Again, some of that is based upon the market share as well as your tax status. Some of the not-for-profit companies, such as a Tufts or Harbor Pilgrim or a Kaiser, have a different tax status; so their ability - what they need to recoup from their insured customers is more of a one to one. Whereas the major carriers based upon their for-profit status have to collect something more akin of a $1.50 or slightly more than that for every dollar of tax that they need to remit.
Again, the other area here is we have an individual in our Government Affairs monitoring and scanning each of the states because the law provides the ability for states to add their own assessment on top of this. It’s not an exchange fee. It’s more of an assessment related to the risk mechanisms, but they do have that capability. Our first several initial scans of legislation budget requests or other areas has not shown that any of those states have anything currently pending, but we’re watching that very closely.
On the transition of reinsurance contribution, or the RC, this is a defined tax assessment for a three-year period on a decreasing scale. It’s a $25 billion assessment that applies to fully insured customers and self-insured employers. So the tax rate that was recently shared was a fee of $5.25, and that will be collected in the first year. For both of these areas, Aetna is collecting them on a graded basis, meaning that starting with February 1, 2013 renewals, which would have one month in 2014, we’ve collected one-twelfth of the HIF and the RC.

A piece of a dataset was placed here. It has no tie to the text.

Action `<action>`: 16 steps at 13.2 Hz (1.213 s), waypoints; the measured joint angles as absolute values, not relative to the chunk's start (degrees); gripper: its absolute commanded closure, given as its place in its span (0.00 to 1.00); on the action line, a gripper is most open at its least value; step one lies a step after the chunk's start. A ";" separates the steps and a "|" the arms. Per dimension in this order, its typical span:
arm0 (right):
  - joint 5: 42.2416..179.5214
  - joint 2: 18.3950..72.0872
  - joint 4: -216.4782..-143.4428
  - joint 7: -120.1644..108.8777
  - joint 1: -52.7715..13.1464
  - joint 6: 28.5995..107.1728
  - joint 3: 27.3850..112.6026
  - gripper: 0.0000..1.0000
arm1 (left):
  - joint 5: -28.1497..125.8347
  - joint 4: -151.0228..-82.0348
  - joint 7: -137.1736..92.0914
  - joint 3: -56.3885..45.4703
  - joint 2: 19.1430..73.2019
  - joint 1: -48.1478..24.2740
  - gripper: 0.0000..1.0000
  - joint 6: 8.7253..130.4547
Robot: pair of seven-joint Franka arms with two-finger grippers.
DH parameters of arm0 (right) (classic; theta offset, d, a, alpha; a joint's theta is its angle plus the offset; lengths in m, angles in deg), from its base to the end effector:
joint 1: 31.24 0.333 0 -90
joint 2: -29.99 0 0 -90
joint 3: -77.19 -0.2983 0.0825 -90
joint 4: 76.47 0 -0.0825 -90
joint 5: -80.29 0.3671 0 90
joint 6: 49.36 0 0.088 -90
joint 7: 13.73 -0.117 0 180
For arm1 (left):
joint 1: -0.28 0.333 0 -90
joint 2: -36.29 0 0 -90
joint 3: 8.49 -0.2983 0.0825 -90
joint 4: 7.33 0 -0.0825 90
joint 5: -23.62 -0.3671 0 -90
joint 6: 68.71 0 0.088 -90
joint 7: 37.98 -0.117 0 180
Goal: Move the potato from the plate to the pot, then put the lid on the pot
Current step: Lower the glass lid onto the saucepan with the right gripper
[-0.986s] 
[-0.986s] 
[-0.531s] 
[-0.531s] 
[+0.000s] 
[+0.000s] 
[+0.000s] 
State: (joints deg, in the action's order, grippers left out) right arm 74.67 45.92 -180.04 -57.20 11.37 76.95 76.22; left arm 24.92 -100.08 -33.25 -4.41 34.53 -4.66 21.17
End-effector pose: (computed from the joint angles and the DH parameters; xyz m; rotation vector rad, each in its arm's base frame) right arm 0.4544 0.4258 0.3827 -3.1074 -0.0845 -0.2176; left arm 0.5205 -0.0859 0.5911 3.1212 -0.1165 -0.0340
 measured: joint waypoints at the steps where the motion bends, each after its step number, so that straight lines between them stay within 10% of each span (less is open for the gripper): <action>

And, we will be fully transparent on these on new business opportunities or on renewals so that all of our customers would see what the particular assessment or tax is as part of their renewal calculations. So we’ll go through the standard renewal, show these as separate line items, and be able to fully disclose that to you. So the goal here and the approach we’re taking is to be very transparent and only collect what we need to collect to meet the obligation that has been created by the regulations.
For the self-insured customers, it’s the employers’ responsibility. Aetna has created the capabilities to collect this on the employers’ behalf through a claim wire and then remit it. With the updated guidance where the payment of the tax can be handled in one, sort of, lump sum, some employers are considering just funding it internally and paying it on their own.
But we do have and have established the capabilities to collect this through the claim wire on a quarterly basis, being the standard approach, with some potential other alternatives based upon the employers’ need. So again that’s for the reinsurance contribution. Together these two new taxes represent about 4 percent of premium.
The fourth component - the high-value plan tax is effective in 2018. It’s sometimes affectionately called the Cadillac tax. When I meet with labor leaders, they prefer that we call it the Chevy tax. It is something that is out there. Aetna is advocating very aggressively for changes, including, you know, the reversal of the tax, but if they’re going to move forward the way it’s currently structured on a national basis without indexing, is really not a fair way to deploy this type of assessment.
Quite honestly they’re at this point in time with exchanges and everything else going on, there is very little discussion or interest in discussion with the administration and the regulators on this particular tax. So I think what we’re seeing is they want us to get through 2014 and into 2015 and then they feel they’d be at a place where we can have further conversations on this.